──────── Dataset content ────────

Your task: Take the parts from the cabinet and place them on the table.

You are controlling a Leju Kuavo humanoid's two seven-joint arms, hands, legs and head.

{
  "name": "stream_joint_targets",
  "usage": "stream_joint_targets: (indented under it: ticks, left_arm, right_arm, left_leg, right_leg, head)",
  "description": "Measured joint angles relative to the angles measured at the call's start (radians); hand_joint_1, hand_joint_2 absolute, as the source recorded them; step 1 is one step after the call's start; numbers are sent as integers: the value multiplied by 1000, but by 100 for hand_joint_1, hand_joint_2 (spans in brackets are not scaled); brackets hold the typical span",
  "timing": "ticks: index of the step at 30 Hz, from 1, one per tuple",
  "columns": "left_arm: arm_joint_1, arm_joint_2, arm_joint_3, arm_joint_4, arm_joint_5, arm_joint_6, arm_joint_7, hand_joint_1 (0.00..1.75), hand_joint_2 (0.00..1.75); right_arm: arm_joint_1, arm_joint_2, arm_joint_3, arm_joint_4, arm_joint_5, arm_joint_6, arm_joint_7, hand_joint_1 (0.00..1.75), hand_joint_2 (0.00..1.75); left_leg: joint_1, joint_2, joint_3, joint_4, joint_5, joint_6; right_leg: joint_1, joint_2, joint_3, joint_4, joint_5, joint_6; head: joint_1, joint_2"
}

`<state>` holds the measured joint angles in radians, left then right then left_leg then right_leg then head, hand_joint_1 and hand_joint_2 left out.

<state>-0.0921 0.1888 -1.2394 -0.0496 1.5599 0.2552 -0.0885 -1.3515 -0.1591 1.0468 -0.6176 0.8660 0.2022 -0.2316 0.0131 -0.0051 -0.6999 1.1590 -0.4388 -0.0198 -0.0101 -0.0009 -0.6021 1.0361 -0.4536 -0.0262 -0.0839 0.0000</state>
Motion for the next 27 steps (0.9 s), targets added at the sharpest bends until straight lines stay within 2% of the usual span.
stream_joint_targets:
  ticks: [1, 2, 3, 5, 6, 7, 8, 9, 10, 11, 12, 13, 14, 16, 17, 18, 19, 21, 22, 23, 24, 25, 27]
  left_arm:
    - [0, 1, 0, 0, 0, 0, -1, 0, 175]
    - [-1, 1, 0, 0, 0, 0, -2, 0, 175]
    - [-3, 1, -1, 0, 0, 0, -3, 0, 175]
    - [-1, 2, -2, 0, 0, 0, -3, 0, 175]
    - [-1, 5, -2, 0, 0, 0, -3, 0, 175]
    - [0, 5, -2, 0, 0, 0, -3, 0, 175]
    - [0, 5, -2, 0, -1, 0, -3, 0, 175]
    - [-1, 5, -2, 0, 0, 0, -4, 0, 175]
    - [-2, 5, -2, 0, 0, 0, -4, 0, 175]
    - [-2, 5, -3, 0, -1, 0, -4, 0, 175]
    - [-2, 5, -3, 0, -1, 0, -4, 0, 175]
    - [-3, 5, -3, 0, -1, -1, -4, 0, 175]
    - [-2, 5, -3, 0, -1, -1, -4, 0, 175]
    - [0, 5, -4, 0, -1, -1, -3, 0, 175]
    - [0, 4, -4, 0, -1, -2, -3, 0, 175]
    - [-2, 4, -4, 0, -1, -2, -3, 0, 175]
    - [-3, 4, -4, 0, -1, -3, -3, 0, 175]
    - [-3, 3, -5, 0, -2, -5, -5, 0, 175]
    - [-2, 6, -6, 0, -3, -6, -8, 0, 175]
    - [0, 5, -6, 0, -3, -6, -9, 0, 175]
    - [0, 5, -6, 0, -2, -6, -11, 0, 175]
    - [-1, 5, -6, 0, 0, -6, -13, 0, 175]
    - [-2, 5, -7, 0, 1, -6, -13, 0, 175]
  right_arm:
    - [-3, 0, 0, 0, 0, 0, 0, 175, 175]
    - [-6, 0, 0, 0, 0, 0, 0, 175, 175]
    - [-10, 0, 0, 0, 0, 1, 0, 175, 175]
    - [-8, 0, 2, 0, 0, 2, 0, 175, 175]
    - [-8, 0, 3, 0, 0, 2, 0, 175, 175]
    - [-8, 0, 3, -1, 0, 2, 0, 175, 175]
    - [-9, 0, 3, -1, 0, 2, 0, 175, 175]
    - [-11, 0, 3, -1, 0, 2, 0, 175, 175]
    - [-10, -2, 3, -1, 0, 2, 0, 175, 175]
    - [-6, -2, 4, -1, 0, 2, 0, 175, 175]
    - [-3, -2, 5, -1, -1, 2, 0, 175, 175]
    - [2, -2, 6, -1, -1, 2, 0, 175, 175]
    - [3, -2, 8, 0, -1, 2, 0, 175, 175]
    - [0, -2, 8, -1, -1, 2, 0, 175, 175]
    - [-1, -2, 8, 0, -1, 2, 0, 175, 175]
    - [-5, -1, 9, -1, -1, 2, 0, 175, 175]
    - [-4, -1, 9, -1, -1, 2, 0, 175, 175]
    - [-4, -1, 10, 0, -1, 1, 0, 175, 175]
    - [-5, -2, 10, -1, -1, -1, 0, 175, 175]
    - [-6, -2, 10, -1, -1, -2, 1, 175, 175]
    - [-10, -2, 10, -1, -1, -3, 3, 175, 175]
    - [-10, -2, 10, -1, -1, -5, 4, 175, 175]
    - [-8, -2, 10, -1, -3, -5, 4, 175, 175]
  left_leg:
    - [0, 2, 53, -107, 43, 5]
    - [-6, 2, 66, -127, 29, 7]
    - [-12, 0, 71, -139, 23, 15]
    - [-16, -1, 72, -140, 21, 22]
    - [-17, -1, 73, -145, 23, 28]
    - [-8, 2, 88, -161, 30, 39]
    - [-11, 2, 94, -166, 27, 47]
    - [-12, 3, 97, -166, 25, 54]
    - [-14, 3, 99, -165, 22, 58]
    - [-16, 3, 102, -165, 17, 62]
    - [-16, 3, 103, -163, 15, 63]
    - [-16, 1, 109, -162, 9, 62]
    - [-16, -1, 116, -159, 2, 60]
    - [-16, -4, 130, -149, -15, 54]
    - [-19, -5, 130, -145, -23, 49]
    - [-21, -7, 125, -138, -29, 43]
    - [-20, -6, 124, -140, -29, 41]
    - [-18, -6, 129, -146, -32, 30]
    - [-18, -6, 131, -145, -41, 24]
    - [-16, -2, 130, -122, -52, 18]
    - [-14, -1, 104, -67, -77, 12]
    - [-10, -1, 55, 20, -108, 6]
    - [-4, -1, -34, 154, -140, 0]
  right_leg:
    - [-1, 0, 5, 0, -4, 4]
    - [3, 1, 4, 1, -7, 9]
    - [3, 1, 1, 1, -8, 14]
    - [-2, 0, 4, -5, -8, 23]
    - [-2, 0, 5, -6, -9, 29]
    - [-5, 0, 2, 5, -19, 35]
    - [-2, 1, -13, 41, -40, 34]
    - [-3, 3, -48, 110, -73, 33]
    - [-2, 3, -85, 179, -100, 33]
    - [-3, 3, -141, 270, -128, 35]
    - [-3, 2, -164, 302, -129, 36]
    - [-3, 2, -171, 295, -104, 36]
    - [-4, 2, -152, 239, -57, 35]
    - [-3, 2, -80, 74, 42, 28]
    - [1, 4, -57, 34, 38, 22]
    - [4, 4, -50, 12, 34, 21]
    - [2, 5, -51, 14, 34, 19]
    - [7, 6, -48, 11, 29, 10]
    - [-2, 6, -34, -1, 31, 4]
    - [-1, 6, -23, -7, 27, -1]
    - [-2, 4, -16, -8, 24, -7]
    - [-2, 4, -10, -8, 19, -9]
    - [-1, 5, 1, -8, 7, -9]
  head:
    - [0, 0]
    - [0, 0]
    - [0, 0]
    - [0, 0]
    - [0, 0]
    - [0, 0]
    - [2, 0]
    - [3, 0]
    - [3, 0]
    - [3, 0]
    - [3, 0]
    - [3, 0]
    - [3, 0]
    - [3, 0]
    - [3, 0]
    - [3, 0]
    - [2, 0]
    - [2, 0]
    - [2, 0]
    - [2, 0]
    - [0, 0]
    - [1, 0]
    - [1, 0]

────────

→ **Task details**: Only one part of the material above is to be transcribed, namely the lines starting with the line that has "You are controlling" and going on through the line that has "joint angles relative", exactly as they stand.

→ **Result of the task**:
You are controlling a Leju Kuavo humanoid's two seven-joint arms, hands, legs and head.

{
  "name": "stream_joint_targets",
  "usage": "stream_joint_targets: (indented under it: ticks, left_arm, right_arm, left_leg, right_leg, head)",
  "description": "Measured joint angles relative to the angles measured at the call's start (radians); hand_joint_1, hand_joint_2 absolute, as the source recorded them; step 1 is one step after the call's start; numbers are sent as integers: the value multiplied by 1000, but by 100 for hand_joint_1, hand_joint_2 (spans in brackets are not scaled); brackets hold the typical span",

No further output is expected for this exercise.